For the KernelCI logs, you can look at [1] for 8173, [2] for 8183.
[1]: https://storage.kernelci.org/next/master/next-20230405/arm64/defconfig+arm64-chromebook/gcc-10/lab-collabora/igt-kms-mediatek-mt8173-elm-hana.html
[2]: https://storage.kernelci.org/next/master/next-20230405/arm64/defconfig+arm64-chromebook/gcc-10/lab-collabora/cros-ec-mt8183-kukui-jacuzzi-juniper-sku16.html
AngeloGioacchino Del Regno (2):
Revert "thermal/drivers/mediatek: Add delay after thermal banks
initialization"
thermal/drivers/mediatek: Add temperature constraints to validate read
drivers/thermal/mediatek/auxadc_thermal.c | 23 ++++++++++++++++++++---
1 file changed, 20 insertions(+), 3 deletions(-)
--
2.40.0
The AUXADC thermal v1 allows reading temperature range between -20°C to
150°C and any value out of this range is invalid.
Add new definitions for MT8173_TEMP_{MIN_MAX} and a new small helper
mtk_thermal_temp_is_valid() to check if new readings are in range: if
not, we tell to the API that the reading is invalid by returning
THERMAL_TEMP_INVALID.
It was chosen to introduce the helper function because, even though this
temperature range is realistically ok for all, it comes from a downstream
kernel driver for version 1, but here we also support v2 and v3 which may
may have wider constraints.
Signed-off-by: AngeloGioacchino Del Regno <[email protected]>
---
drivers/thermal/mediatek/auxadc_thermal.c | 24 +++++++++++++++++------
1 file changed, 18 insertions(+), 6 deletions(-)

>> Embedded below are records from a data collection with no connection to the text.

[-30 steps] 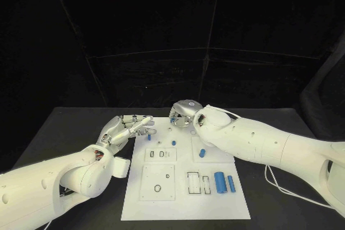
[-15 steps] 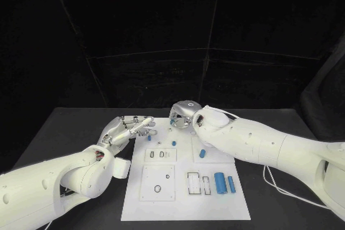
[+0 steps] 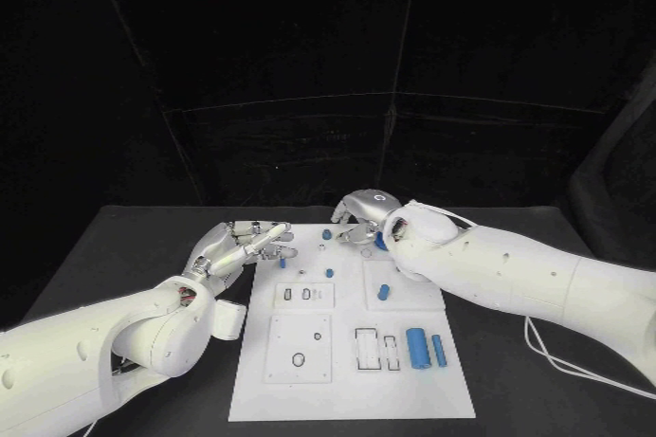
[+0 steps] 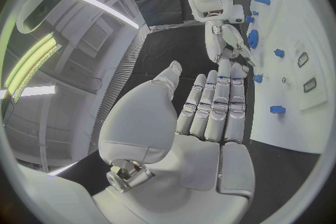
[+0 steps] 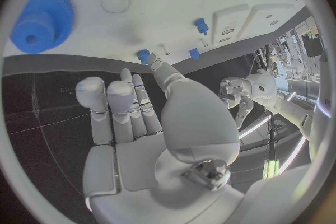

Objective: Assemble the parts on the task board

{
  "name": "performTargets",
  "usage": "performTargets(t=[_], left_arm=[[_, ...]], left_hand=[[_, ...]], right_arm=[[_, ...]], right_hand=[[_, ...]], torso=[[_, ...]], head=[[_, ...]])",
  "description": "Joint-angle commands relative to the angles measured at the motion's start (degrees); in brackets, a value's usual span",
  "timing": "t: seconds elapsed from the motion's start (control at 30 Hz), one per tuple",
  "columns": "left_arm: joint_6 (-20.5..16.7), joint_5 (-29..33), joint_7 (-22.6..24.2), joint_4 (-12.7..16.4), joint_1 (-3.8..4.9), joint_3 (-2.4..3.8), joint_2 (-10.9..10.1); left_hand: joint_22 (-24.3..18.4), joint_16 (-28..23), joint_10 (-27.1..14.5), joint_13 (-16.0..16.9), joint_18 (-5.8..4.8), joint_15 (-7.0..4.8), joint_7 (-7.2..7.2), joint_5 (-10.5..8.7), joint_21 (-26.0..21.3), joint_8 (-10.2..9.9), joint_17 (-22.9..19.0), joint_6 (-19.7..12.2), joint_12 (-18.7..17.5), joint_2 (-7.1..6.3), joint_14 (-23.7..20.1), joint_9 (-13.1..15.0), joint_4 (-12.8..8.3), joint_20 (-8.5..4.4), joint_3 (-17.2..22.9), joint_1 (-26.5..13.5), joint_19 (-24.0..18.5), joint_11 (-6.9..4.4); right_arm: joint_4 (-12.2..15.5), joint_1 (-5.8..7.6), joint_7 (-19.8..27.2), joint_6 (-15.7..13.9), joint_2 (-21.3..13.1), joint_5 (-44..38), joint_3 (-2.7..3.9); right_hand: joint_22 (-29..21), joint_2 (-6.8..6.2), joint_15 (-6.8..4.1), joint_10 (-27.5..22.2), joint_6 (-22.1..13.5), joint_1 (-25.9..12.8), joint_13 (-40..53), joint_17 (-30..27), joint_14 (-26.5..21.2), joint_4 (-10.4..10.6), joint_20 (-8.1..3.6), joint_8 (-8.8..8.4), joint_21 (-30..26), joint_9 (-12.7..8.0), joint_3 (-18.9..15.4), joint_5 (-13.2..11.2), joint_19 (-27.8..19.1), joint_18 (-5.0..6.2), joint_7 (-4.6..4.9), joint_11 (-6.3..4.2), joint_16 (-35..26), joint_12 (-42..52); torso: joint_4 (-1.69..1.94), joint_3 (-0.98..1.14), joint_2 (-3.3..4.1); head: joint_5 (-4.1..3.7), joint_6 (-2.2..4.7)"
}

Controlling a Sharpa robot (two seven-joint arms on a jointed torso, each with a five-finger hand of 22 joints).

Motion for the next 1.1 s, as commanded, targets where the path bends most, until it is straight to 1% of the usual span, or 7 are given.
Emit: performTargets(t=[0.03,0.17,0.27,0.43,0.6,0.8,1.1], left_arm=[[0.9,-0.3,0.1,0.1,0.10,0.05,-0.2],[0.9,-0.3,0.0,0.1,0.10,0.05,-0.3],[1.0,-0.3,0.0,0.0,0.10,0.04,-0.4],[1.2,-0.3,-0.1,-0.2,0.10,0.04,-0.2],[1.4,-0.3,-0.2,-0.4,0.10,0.03,-0.1],[1.5,-0.3,-0.3,-0.5,0.10,0.03,0.0],[1.5,-0.3,-0.3,-0.7,0.09,0.03,0.0]], left_hand=[[-0.1,-0.3,-0.2,-0.1,0.32,-0.02,0.27,0.01,-0.4,-0.3,0.1,-0.2,-0.2,0.27,-0.5,-0.1,-0.4,0.46,-0.1,-0.2,0.0,0.06],[-0.1,-0.3,-0.2,-0.1,0.32,-0.02,0.27,0.01,-0.4,-0.3,0.1,-0.2,-0.2,0.27,-0.5,-0.1,-0.4,0.46,-0.1,-0.2,0.0,0.06],[-0.1,-0.3,-0.2,-0.1,0.32,-0.02,0.27,0.01,-0.4,-0.3,0.1,-0.2,-0.2,0.27,-0.5,-0.1,-0.4,0.46,-0.1,-0.2,0.0,0.06],[-0.1,-0.3,-0.2,-0.1,0.32,-0.02,0.25,0.01,-0.4,-0.3,0.1,-0.2,-0.3,0.31,-0.5,-0.1,-0.5,0.47,-0.1,-0.2,0.0,0.06],[-0.1,-0.3,-0.2,-0.1,0.32,-0.02,0.25,0.01,-0.4,-0.3,0.1,-0.2,-0.3,0.31,-0.5,-0.1,-0.5,0.47,-0.1,-0.2,0.0,0.06],[-0.1,-0.3,-0.2,-0.1,0.32,-0.02,0.25,0.01,-0.4,-0.3,0.1,-0.2,-0.3,0.31,-0.5,-0.1,-0.5,0.47,-0.1,-0.2,0.0,0.06],[-0.1,-0.3,-0.2,-0.1,0.32,-0.02,0.25,0.01,-0.4,-0.3,0.1,-0.2,-0.3,0.31,-0.5,-0.1,-0.5,0.47,-0.1,-0.2,0.0,0.06]], right_arm=[[3.2,0.18,-0.5,-2.2,-3.5,6.2,0.08],[6.3,0.21,-2.1,0.3,-8.4,12.7,0.60],[7.6,0.22,-3.4,1.9,-11.0,15.1,0.75],[7.8,0.23,-5.2,4.6,-12.8,15.6,0.85],[6.9,0.24,-7.1,6.7,-12.9,13.9,0.88],[5.5,0.24,-7.9,8.6,-12.0,13.0,0.90],[4.3,0.24,-8.1,10.5,-10.7,11.4,0.90]], right_hand=[[4.0,0.21,-0.60,5.8,1.4,-1.2,0.9,3.5,1.1,1.6,-0.29,0.49,2.0,0.2,-0.7,0.7,3.0,-0.95,-0.43,-1.02,2.2,2.8],[7.0,-2.18,-2.65,14.8,2.0,-4.2,4.2,6.8,1.8,4.7,-2.18,0.40,3.7,0.0,-4.1,3.0,5.3,-1.51,-2.40,-3.39,4.6,7.8],[10.4,-3.60,-3.44,18.3,1.7,-5.4,8.3,10.9,2.5,7.1,-3.11,0.29,5.3,-0.1,-7.3,5.3,7.7,-2.22,-3.07,-4.21,7.1,12.5],[14.1,-3.33,-3.27,15.7,0.6,-3.0,20.3,20.2,3.4,12.1,-3.35,0.24,7.1,-0.1,-13.2,7.2,10.0,-2.95,-3.15,-4.28,12.4,23.1],[17.3,-3.35,-2.87,17.5,-0.7,1.3,52.0,31.5,4.6,18.1,-2.35,0.39,8.6,-0.1,-17.9,7.3,11.7,-3.62,-2.17,-3.60,17.7,51.4],[18.0,-3.29,-2.30,18.3,-1.1,3.3,59.2,33.6,4.8,19.6,-2.16,0.44,8.9,-0.1,-18.7,8.2,11.9,-3.65,-2.04,-3.19,18.5,57.6],[18.4,-2.17,-2.21,18.8,-0.9,6.0,62.7,35.2,5.0,18.9,-2.04,0.76,9.1,-0.1,-18.4,8.2,12.1,-3.71,-2.04,-3.18,19.1,60.5]], torso=[[-0.33,-0.01,-0.04],[-0.69,0.07,-0.07],[-0.91,0.16,-0.06],[-1.00,0.24,0.01],[-0.80,0.21,0.06],[-0.77,0.14,0.06],[-0.78,0.11,0.04]], head=[[-0.05,0.04],[-0.11,0.16],[-0.04,0.17],[-0.11,0.34],[-0.28,0.24],[-0.30,0.14],[-0.32,-0.06]])
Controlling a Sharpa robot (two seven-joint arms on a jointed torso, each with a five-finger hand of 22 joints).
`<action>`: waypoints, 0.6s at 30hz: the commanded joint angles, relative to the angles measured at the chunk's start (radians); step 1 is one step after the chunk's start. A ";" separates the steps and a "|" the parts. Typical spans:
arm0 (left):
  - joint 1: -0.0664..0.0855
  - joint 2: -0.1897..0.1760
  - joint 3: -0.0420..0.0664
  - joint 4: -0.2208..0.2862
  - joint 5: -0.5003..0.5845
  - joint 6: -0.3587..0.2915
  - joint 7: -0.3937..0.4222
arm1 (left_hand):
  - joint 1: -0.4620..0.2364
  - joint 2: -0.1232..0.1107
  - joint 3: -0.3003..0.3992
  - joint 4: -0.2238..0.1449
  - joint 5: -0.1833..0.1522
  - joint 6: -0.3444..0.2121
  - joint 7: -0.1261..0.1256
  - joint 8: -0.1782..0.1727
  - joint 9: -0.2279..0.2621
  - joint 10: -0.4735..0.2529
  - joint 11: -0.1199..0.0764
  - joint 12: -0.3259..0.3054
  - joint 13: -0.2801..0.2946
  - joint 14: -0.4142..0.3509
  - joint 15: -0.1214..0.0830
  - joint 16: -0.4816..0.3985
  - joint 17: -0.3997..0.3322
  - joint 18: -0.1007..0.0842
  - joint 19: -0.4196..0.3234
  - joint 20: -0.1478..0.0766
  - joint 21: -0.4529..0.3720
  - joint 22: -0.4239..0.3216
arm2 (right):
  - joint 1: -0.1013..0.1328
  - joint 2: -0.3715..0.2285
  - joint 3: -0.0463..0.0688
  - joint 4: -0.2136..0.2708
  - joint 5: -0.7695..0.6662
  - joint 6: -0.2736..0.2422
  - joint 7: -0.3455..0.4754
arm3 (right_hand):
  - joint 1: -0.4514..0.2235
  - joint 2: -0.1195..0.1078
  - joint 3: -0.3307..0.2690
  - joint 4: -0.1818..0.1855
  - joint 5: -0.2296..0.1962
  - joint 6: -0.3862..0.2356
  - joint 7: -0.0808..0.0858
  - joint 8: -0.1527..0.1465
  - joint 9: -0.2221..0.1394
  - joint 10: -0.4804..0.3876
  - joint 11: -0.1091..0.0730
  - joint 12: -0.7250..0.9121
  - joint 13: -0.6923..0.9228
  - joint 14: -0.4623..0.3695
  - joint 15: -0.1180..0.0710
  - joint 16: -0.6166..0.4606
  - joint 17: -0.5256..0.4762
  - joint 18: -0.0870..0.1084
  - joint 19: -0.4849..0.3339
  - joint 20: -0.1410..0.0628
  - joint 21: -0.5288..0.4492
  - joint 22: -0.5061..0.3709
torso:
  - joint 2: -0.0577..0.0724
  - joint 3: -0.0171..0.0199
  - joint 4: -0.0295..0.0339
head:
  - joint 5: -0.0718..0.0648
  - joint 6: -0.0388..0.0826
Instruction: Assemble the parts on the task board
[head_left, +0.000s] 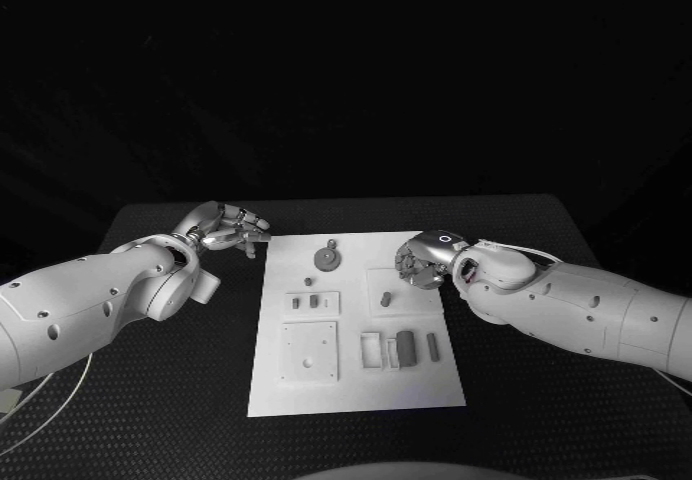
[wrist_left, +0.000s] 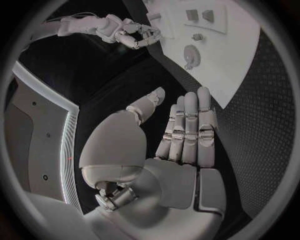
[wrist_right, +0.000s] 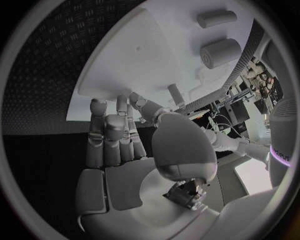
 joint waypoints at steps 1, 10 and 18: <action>0.001 0.002 0.001 0.003 0.009 0.003 0.015 | -0.006 0.003 -0.007 -0.001 0.002 -0.009 0.002 -0.003 -0.001 -0.009 0.007 0.000 -0.002 0.003 0.004 -0.005 0.001 0.030 0.008 0.003 -0.005 -0.002 | -0.014 0.003 -0.007 -0.003 -0.008 0.042 -0.008 | -0.008 -0.006 0.015 -0.002 -0.002 0.020 0.009 0.006 0.001 0.013 -0.003 -0.006 -0.014 0.005 -0.007 -0.004 0.000 0.031 0.007 -0.003 0.001 0.017 | 0.000 -0.0006 -0.0006 | 0.001 -0.001; 0.001 0.003 0.001 0.005 0.010 0.006 0.013 | -0.005 0.003 -0.007 -0.001 0.002 -0.010 0.003 -0.003 -0.002 -0.011 0.008 -0.001 -0.004 0.004 0.005 -0.007 0.004 0.030 0.009 0.003 -0.006 -0.002 | -0.019 0.004 -0.007 -0.005 -0.007 0.041 -0.005 | -0.020 -0.005 0.029 -0.007 -0.002 0.032 0.004 0.013 0.005 0.029 -0.008 -0.005 -0.014 0.007 -0.012 -0.005 0.001 0.031 0.010 -0.005 0.002 0.018 | 0.000 0.0000 -0.0005 | -0.001 -0.003; 0.001 0.003 0.001 0.005 0.010 0.007 0.012 | -0.003 0.003 -0.007 -0.002 0.002 -0.011 0.003 -0.003 -0.002 -0.013 0.008 -0.001 -0.007 0.006 0.005 -0.007 0.006 0.031 0.012 0.002 -0.006 -0.002 | -0.020 0.003 -0.007 0.000 -0.007 0.041 -0.001 | -0.028 -0.019 0.031 -0.011 -0.002 0.034 0.002 0.014 0.006 0.035 -0.010 -0.006 -0.014 0.008 -0.014 -0.006 0.001 0.031 0.011 -0.006 0.002 0.018 | 0.000 -0.0001 -0.0004 | -0.002 -0.004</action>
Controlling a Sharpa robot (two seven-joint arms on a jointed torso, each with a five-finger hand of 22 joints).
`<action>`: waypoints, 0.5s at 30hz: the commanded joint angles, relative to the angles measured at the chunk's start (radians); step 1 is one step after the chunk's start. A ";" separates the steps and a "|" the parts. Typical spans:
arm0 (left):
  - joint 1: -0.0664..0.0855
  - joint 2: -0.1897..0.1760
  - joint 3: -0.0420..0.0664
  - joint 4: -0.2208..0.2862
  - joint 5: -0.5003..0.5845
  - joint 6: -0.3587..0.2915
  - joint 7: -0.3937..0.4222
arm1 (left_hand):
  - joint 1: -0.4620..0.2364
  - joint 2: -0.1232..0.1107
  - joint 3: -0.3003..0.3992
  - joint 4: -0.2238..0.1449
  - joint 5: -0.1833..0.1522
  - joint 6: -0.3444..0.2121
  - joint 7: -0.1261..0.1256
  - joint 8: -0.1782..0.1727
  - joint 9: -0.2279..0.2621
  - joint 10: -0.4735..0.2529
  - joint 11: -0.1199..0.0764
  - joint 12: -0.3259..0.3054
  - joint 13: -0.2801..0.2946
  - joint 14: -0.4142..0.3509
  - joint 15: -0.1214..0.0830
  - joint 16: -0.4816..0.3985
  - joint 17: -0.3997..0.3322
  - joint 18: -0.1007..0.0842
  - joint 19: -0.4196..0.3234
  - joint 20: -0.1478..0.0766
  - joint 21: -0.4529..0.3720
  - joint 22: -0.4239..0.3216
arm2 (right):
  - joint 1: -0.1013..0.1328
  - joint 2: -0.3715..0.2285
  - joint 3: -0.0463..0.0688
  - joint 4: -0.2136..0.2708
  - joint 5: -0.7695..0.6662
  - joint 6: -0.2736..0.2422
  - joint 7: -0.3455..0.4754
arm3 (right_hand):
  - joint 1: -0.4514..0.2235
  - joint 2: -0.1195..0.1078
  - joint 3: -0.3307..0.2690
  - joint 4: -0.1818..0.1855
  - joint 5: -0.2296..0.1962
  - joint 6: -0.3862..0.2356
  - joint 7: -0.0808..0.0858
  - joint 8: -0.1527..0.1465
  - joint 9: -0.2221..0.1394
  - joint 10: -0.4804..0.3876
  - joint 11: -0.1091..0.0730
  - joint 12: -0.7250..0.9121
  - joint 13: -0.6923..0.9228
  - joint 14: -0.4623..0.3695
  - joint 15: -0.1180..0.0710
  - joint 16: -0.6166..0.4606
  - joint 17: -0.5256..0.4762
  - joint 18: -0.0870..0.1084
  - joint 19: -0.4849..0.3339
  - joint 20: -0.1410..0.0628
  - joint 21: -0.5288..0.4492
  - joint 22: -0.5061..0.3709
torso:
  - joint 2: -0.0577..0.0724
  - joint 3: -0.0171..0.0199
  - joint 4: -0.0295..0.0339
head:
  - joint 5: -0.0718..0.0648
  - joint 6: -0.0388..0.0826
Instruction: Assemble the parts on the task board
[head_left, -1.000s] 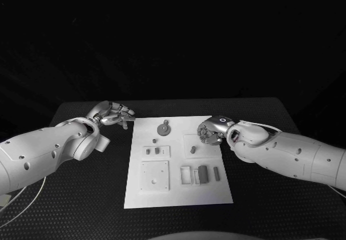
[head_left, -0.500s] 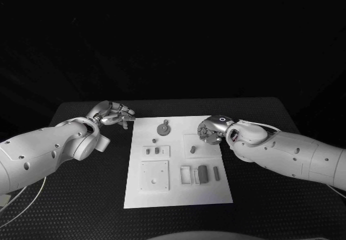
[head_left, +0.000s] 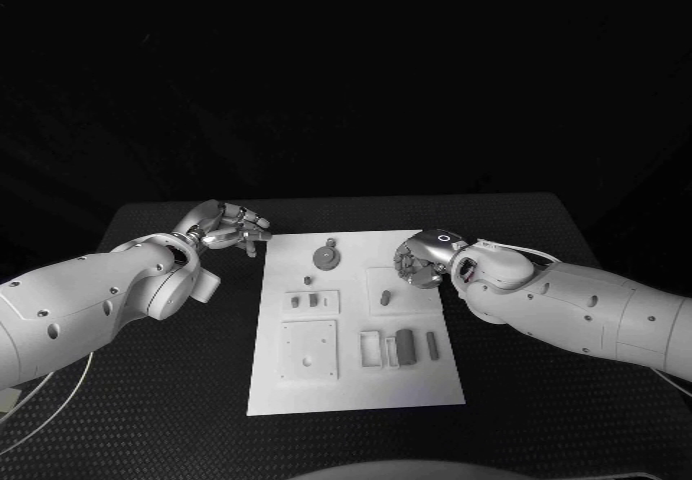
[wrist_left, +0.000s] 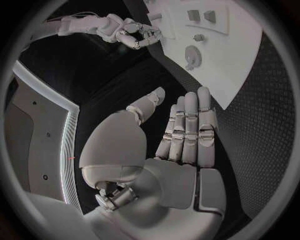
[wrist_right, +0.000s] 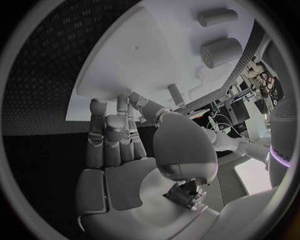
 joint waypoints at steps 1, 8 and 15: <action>0.001 0.001 0.001 0.003 0.008 0.008 0.012 | -0.004 0.003 -0.005 0.001 0.002 -0.005 0.001 -0.003 -0.001 -0.012 0.007 -0.001 -0.001 0.004 0.002 -0.004 0.001 0.031 0.008 -0.001 -0.006 -0.001 | -0.014 0.001 -0.009 0.000 -0.007 0.051 0.002 | -0.008 -0.012 0.005 -0.002 -0.002 0.010 0.006 0.002 0.001 0.007 -0.003 -0.002 -0.012 0.001 -0.006 -0.007 0.001 0.031 0.002 -0.008 0.002 0.018 | 0.000 0.0001 -0.0002 | -0.001 -0.001; 0.001 0.000 0.001 0.002 0.008 0.009 0.013 | -0.003 0.003 -0.005 0.001 0.002 -0.005 0.001 -0.003 -0.001 -0.012 0.007 -0.001 -0.002 0.005 0.002 -0.004 0.003 0.031 0.009 -0.001 -0.006 -0.001 | -0.015 0.002 -0.010 0.007 -0.035 0.020 -0.004 | -0.032 -0.060 0.000 0.007 -0.002 -0.005 0.012 -0.006 -0.001 -0.020 0.008 -0.025 -0.021 0.001 0.003 -0.011 0.001 0.031 0.003 -0.008 0.000 0.017 | 0.000 0.0000 -0.0002 | -0.002 0.000; 0.001 0.001 0.001 0.001 0.008 0.010 0.012 | -0.003 0.003 -0.006 0.001 0.002 -0.006 0.002 -0.002 -0.001 -0.013 0.007 -0.001 -0.004 0.007 0.002 -0.004 0.005 0.032 0.012 -0.001 -0.006 -0.001 | -0.015 0.004 -0.010 0.006 -0.044 0.018 -0.007 | -0.032 -0.073 0.006 0.013 -0.002 -0.005 0.012 -0.005 0.001 -0.062 0.028 -0.060 -0.037 0.000 0.023 -0.010 0.002 0.031 0.005 -0.009 -0.002 0.017 | 0.000 -0.0004 0.0008 | -0.003 -0.001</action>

diff --git a/drivers/thermal/mediatek/auxadc_thermal.c b/drivers/thermal/mediatek/auxadc_thermal.c
index 3c959a827451..e908c8e9d558 100644
--- a/drivers/thermal/mediatek/auxadc_thermal.c
+++ b/drivers/thermal/mediatek/auxadc_thermal.c
@@ -116,6 +116,10 @@
/* The calibration coefficient of sensor */
#define MT8173_CALIBRATION 165
+/* Valid temperatures range */
+#define MT8173_TEMP_MIN -20000
+#define MT8173_TEMP_MAX 150000
+
/*
* Layout of the fuses providing the calibration data
* These macros could be used for MT8183, MT8173, MT2701, and MT2712.
@@ -689,6 +693,11 @@ static const struct mtk_thermal_data mt7986_thermal_data = {
.version = MTK_THERMAL_V3,
};
+static bool mtk_thermal_temp_is_valid(int temp)
+{
+ return (temp >= MT8173_TEMP_MIN) && (temp <= MT8173_TEMP_MAX);
+}
+
/**
* raw_to_mcelsius_v1 - convert a raw ADC value to mcelsius
* @mt: The thermal controller
@@ -815,14 +824,17 @@ static int mtk_thermal_bank_temperature(struct mtk_thermal_bank *bank)
temp = mt->raw_to_mcelsius(
mt, conf->bank_data[bank->id].sensors[i], raw);
-
/*
- * The first read of a sensor often contains very high bogus
- * temperature value. Filter these out so that the system does
- * not immediately shut down.
+ * Depending on the filt/sen intervals and ADC polling time,
+ * we may need up to 60 milliseconds after initialization: this
+ * will result in the first reading containing an out of range
+ * temperature value.
+ * Validate the reading to both address the aforementioned issue
+ * and to eventually avoid bogus readings during runtime in the
+ * event that the AUXADC gets unstable due to high EMI, etc.
*/
- if (temp > 200000)
- temp = 0;
+ if (!mtk_thermal_temp_is_valid(temp))
+ temp = THERMAL_TEMP_INVALID;
if (temp > max)
max = temp;
--
2.40.0
Some more testing revealed that this commit introduces a regression on some
MT8173 Chromebooks and at least on one MT6795 Sony Xperia M5 smartphone due
to the delay being apparently variable and machine specific.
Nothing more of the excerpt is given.